Curriculum Overview
DScIT Program
Components
The Doctor of Science in Information Technology comprises 15 graduate courses organized into three focused components — Topics, Leadership, and Research — each designed to build doctoral-level expertise.
Topics Component
5 courses — advanced IT domains and emerging strategies
Data Science & Analytics Strategy
Strategic application of data science tools and analytics pipelines to drive evidence-based organizational decision-making at the doctoral level.
Organizational Strategy for Cybersecurity Management
Enterprise-level frameworks for managing cybersecurity risk, governance structures, and resilience strategies across complex organizations.
Information Technology Policy, Compliance, and Legal
IT governance, regulatory compliance frameworks, and the legal landscape governing technology deployment and data management.

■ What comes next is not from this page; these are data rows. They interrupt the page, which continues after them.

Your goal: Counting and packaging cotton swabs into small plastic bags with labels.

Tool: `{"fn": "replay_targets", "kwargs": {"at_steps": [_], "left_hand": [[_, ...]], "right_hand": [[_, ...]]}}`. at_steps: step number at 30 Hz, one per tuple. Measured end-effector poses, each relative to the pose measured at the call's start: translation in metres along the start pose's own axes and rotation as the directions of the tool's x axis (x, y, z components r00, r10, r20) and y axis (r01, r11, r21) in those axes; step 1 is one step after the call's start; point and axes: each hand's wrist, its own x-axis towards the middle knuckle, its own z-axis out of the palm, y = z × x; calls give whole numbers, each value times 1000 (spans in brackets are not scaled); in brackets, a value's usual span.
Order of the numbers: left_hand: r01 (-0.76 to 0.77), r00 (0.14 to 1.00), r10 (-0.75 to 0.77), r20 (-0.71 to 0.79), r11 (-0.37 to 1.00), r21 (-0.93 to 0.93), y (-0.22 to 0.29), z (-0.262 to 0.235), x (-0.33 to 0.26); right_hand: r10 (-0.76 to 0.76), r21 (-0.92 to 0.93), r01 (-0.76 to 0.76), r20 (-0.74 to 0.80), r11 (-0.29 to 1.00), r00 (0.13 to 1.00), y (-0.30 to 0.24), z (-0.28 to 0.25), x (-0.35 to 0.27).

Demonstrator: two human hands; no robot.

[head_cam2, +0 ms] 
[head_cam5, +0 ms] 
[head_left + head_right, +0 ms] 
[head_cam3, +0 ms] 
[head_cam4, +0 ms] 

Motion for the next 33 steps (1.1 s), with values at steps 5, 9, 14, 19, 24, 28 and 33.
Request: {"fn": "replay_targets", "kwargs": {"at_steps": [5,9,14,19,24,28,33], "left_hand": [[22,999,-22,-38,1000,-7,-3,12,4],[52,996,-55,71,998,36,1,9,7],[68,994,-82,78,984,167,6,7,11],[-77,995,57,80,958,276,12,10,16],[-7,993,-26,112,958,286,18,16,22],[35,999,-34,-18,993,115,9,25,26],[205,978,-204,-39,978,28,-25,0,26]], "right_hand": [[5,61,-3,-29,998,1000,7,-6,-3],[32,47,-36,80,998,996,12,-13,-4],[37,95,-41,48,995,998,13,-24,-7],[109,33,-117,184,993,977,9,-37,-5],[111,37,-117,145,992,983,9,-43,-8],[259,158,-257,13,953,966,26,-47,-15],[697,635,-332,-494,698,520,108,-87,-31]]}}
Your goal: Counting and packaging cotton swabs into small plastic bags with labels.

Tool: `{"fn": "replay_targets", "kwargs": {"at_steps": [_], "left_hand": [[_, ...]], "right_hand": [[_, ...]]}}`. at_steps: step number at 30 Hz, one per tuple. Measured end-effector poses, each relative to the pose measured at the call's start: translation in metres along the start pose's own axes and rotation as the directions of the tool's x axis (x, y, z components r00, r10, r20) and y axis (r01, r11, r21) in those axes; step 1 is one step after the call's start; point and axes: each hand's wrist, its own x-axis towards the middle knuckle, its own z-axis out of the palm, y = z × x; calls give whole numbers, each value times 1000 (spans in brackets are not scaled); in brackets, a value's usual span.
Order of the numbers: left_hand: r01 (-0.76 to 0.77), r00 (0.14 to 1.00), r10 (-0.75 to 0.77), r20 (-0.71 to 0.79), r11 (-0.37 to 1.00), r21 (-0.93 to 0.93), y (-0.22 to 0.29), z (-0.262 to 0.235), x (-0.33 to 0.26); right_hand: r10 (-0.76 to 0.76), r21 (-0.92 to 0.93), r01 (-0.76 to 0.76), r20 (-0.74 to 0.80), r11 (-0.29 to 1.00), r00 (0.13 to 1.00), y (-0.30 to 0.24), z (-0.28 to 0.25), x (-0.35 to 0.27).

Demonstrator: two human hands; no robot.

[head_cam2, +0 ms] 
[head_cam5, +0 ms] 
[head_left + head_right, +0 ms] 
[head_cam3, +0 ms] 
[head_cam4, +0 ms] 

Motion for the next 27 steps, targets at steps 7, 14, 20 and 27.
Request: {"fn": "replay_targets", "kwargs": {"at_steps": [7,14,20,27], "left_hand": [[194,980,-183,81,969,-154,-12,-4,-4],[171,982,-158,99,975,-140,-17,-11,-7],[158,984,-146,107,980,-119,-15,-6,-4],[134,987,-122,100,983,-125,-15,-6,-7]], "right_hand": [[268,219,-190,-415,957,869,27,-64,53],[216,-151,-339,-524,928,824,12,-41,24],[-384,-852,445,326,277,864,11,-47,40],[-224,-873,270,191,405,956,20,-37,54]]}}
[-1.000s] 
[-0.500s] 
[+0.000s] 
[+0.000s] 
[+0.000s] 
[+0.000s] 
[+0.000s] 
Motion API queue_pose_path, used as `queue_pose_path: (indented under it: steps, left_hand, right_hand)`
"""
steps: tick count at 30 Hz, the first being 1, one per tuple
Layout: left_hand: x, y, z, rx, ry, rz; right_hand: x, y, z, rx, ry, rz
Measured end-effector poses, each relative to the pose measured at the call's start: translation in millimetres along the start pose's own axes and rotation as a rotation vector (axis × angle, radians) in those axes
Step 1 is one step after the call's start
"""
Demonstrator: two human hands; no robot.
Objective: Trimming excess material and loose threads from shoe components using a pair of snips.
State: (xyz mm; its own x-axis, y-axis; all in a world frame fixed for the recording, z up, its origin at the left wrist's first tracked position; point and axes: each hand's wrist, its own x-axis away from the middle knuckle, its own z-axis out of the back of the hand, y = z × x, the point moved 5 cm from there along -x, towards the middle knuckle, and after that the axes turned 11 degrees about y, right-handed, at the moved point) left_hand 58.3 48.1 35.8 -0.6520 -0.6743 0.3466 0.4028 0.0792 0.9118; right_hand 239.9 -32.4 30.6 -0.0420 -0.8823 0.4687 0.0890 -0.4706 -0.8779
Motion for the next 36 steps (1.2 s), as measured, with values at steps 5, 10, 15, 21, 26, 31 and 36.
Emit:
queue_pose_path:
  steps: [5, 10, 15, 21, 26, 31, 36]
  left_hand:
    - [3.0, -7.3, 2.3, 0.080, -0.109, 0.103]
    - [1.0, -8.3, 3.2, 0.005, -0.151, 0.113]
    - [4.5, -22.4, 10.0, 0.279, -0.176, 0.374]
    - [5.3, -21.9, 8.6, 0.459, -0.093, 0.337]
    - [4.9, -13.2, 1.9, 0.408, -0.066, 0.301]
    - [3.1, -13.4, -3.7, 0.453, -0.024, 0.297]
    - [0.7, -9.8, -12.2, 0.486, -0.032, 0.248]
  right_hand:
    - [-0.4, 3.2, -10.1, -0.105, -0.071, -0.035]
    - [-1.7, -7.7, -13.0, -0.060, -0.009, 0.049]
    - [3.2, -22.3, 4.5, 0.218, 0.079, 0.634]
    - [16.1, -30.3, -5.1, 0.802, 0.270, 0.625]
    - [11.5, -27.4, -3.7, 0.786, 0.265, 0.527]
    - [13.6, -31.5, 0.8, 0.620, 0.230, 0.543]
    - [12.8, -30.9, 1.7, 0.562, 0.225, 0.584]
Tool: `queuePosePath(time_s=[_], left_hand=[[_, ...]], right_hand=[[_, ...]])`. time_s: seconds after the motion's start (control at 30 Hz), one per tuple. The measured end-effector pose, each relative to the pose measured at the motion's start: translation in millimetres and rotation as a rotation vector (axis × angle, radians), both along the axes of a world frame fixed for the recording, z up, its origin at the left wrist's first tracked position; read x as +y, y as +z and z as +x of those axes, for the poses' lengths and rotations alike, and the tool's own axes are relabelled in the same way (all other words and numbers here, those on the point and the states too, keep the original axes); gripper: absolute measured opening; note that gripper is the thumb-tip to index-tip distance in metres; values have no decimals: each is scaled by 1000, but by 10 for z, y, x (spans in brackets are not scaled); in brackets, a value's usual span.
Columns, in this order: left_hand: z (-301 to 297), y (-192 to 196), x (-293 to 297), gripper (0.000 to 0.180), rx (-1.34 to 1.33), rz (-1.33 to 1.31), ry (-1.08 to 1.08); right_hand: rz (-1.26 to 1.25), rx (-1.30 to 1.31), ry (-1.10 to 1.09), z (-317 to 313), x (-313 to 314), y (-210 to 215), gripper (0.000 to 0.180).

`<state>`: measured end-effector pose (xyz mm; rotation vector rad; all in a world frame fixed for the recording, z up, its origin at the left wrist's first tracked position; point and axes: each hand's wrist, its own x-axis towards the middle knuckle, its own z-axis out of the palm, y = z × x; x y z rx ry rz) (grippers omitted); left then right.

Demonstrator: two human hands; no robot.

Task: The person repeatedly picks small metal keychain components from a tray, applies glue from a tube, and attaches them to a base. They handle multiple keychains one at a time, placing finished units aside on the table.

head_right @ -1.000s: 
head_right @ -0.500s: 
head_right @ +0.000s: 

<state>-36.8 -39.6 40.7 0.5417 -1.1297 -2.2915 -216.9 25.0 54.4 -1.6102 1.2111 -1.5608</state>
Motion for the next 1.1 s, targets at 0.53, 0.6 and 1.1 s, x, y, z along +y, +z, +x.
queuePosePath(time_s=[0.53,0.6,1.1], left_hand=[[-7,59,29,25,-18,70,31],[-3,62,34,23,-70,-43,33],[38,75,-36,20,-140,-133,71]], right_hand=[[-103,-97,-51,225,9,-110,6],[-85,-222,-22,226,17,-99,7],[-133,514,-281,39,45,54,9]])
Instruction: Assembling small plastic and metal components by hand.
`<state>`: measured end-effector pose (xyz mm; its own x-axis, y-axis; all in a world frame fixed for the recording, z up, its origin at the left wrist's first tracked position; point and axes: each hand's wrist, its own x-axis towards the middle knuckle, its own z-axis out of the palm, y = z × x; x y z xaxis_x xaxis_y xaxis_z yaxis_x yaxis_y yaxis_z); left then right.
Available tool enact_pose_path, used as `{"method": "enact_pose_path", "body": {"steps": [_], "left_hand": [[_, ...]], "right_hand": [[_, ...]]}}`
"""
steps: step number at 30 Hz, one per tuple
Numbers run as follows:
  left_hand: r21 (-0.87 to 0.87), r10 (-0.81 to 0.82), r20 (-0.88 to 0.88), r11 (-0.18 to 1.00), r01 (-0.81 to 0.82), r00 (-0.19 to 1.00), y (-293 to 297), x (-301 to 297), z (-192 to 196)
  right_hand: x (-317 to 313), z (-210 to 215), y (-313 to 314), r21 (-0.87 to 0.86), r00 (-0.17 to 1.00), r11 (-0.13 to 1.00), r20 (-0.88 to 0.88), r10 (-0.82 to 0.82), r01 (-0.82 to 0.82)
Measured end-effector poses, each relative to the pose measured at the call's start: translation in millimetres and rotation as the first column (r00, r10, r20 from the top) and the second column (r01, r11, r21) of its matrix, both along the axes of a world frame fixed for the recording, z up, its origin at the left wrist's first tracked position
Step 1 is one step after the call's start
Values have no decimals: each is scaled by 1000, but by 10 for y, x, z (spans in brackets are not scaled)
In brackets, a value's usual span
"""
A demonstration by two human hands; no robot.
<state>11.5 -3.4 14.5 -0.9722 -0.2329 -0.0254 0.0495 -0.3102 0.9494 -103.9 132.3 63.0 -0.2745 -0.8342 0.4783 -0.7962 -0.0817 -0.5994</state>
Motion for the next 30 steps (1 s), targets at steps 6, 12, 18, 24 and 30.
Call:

Information Technology Project and Program Management
Advanced methodologies for leading large-scale IT initiatives, program portfolios, and cross-functional technology projects.
Contemporary Issues in Information Technology
An examination of rapidly evolving technologies — AI, cloud computing, digital transformation — and their organizational and societal impact.
Leadership Component
4 courses — executive leadership and organizational strategy
Design Thinking & Innovation
Human-centered approaches to problem-solving, rapid prototyping, and driving technology innovation within organizational and research contexts.
Leading Disruptive Technology in Organizations
Strategies for championing, managing, and sustaining disruptive technological change at the institutional and enterprise level.
Leadership Development
Building the executive presence, communication, and decision-making skills required of doctoral-level IT professionals and organizational leaders.
Information Technology Strategic Planning
Long-range IT planning methodologies aligned with organizational vision, competitive positioning, and institutional business strategy.
Research Component
6 courses — from foundational methods to doctoral research
These 6 courses form the backbone of the DScIT program. See the full sequence and progression on the Research Courses & Sequence page.
Research for Decision Making
Foundations of research methodology — types of research, literature reviews, and applying scholarly inquiry to real-world IT challenges.
Statistical Analysis for Decision Making
Quantitative methods, statistical inference, and data analysis tools for producing evidence-based technology and organizational decisions.
Advanced Research for Decision Making
Advanced research design, mixed-methods approaches, and critical analysis techniques for complex, multi-layered IT problems.
Qualitative Analysis for Decision Making
Qualitative research paradigms — interviews, case studies, thematic analysis — and their application within information technology contexts.
Research Design Proposal
Developing, writing, and defending the doctoral research proposal — the gateway milestone before proceeding to the Doctoral Research Project.
Doctoral Research Project
The culminating doctoral milestone — original, independently conducted research that makes a meaningful contribution to the information technology field.